Auf dem Polizeirevier erfuhr ich den wahren Tathergang. Die beiden Jugendlichen hatten sich am Vormittag gestellt. Sie hätten die Böller angezündet und lose in eine Serviette eingewickelt. Dann hätten sie sie Mathis gegeben und gesagt, es sei von mir. Dieser hatte es ihnen zwar nicht ganz geglaubt, wollte sich den Inhalt des Bündels dennoch ansehen. Die Jugendlichen hätten gesehen, wie es explodiert war, hätten dann Angst bekommen und wären weggelaufen.
Es war der Junge, dem Mathis über den Fuß gefahren war und seine Freundin. Sie werden sich für Körperverletzung mit Todesfolge verantworten müssen.
Ich habe mir fest vorgenommen einen Brief an Mathis Mutter zu schicken und ihr von ihrem Sohn schreiben, und was er alles ohne sie geschafft hat.

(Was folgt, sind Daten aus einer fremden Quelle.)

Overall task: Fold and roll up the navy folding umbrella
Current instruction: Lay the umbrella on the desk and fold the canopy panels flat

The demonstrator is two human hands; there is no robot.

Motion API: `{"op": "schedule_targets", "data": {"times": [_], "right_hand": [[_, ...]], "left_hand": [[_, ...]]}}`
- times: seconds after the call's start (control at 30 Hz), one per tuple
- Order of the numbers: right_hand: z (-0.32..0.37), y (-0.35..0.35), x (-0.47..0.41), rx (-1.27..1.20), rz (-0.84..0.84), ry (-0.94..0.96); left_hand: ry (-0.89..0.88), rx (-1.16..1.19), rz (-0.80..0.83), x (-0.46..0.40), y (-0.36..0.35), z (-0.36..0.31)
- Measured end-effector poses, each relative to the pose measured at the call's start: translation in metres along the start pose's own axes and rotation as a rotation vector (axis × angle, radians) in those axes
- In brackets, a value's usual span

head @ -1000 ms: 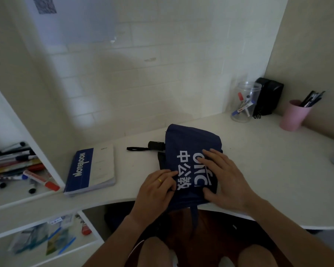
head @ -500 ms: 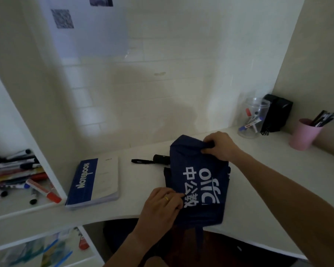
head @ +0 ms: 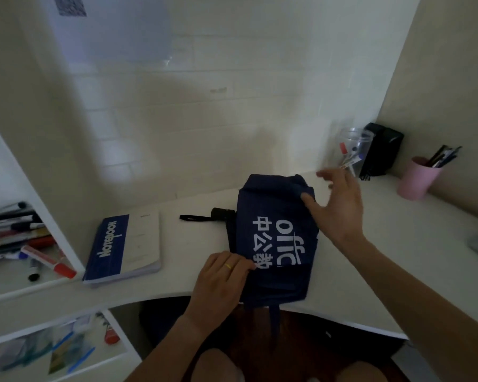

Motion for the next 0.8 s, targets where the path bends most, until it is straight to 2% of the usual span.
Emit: {"op": "schedule_targets", "data": {"times": [0.03,0.1,0.17,0.3,0.4,0.47,0.57,0.63,0.7,0.8], "right_hand": [[-0.007,0.002,0.02,-0.068,-0.011,-0.057],[-0.022,-0.012,0.056,-0.15,0.092,-0.185],[-0.043,-0.028,0.077,-0.277,0.181,-0.391],[-0.064,-0.036,0.082,-0.475,0.152,-0.622],[-0.066,-0.044,0.09,-0.684,0.168,-0.72],[-0.066,-0.047,0.095,-0.72,0.21,-0.719],[-0.067,-0.05,0.102,-0.725,0.284,-0.7],[-0.07,-0.051,0.104,-0.719,0.328,-0.671],[-0.076,-0.052,0.106,-0.734,0.344,-0.657],[-0.077,-0.052,0.104,-0.782,0.351,-0.634]], "left_hand": [[-0.004,-0.003,0.001,0.001,0.0,-0.001],[-0.021,-0.007,0.013,0.002,-0.001,-0.003],[-0.026,0.011,0.036,0.001,-0.001,-0.004],[0.075,0.139,0.097,-0.002,-0.003,0.005],[0.335,0.358,0.153,0.001,-0.004,0.021],[0.536,0.528,0.139,0.0,-0.005,0.036],[0.974,0.83,0.11,-0.006,-0.015,0.059],[1.203,0.931,0.131,-0.009,-0.024,0.068],[1.325,0.945,0.156,-0.011,-0.029,0.073],[1.403,0.979,0.15,-0.018,-0.032,0.071]]}}
Point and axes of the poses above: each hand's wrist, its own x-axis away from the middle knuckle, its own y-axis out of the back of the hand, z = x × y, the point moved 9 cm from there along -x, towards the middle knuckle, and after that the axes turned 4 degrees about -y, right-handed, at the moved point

Nachdem ich bei der Polizei war, gehe ich noch einmal in Mathis’ verlassenes Zimmer. Ich lege mich auf das Bett und lasse meinen Tränen freien Lauf.
Fast höre ich ihn neben mir flüstern: “Julia, du musst nicht traurig sein.”
In der Ritze zwischen Matratze und Bettgestell ertaste ich ein kleines Stück Papier. Mathis Glückskeks- Zettel. Mit tränenverschleierten Augen lese ich:



Das Leben ist begrenzt, die Liebe aber ist unausschöpflich.